Pub Date: Jan. 15th, 2015
ISBN: 978-0692357422
Publisher: Serif Books

A fragile woman discovers love and lust with her seductive drawing teacher in Gabriel’s (Next to You, 2014, etc.) contemporary romance.

Marie is living apart from her soon-to-be-ex-husband, U.S. Sen. Richard Macintyre. Her best friend, Nishi, gives her drawing lessons for her 30th birthday, and the teacher turns out to be a sexy French artist named Luc Marchand; the lessons take place at Luc’s Colonial-era farmhouse in the Washington, D.C., suburbs. Marie’s father, William, a lobbyist and former senator, and Eileen, her fundraiser mother, want Marie to make up with Richard, in spite of his very public relationship with a new lover. Eileen counsels Marie that “Mistresses rarely become wives.” Before Richard left her, she was a dutiful wife and daughter whose life was purposeful and “black and white”—not gray, like it feels to her now. Luc seduces her out of this gray zone and lets her experience color: “Draw blue,” he says. When she doesn’t understand his request, he kisses her and then pushes her away, explaining, “I wanted to turn off your brain, so you could draw.” But was the kiss really just part of a drawing lesson? A subsequent session features a velvet blindfold and Luc urging Marie to touch his naked body. “What does that feel like?” he asks. “Think how that might look on paper.” It’s no shock that they become lovers, but it is a surprise when Richard calls off the divorce.
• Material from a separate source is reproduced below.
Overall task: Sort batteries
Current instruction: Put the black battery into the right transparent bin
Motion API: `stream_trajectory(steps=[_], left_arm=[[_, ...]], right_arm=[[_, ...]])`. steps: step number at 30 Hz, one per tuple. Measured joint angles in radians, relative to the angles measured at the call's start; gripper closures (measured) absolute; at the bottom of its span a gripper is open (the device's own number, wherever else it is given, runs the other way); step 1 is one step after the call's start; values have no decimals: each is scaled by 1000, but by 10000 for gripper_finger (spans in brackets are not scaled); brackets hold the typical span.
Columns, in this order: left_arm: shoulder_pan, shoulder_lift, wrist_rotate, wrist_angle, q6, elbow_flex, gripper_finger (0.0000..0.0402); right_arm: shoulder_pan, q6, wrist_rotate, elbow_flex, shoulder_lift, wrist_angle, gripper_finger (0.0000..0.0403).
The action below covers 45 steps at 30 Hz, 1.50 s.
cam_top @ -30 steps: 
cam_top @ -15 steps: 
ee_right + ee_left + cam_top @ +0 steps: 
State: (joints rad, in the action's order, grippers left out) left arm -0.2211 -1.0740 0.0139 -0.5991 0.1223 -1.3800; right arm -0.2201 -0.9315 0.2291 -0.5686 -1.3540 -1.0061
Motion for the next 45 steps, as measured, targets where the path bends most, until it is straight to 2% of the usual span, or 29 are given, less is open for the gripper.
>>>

Marie, now in love with Luc, strategizes a way to make Richard reconsider, but neither her plan nor his subsequent actions ring true. Gabriel does depict flirting well, and she paints white-hot sex scenes. Sensual, flawed Luc’s dialogue and internal monologues are also sharp and unpredictable. That said, readers may find it puzzling what a man like Luc would see in milquetoast Marie, even if she is beautiful, with hair that’s a “mélange of red and brown.” Marie also mumbles, slumps, and thinks that “[s]exy French artists were not interested in women like her.” Surely in the 10-plus years that Luc’s been on the market he could have chosen a woman who doesn’t have “more baggage than a 747.”

A provocative, but not picture-perfect, romance novel.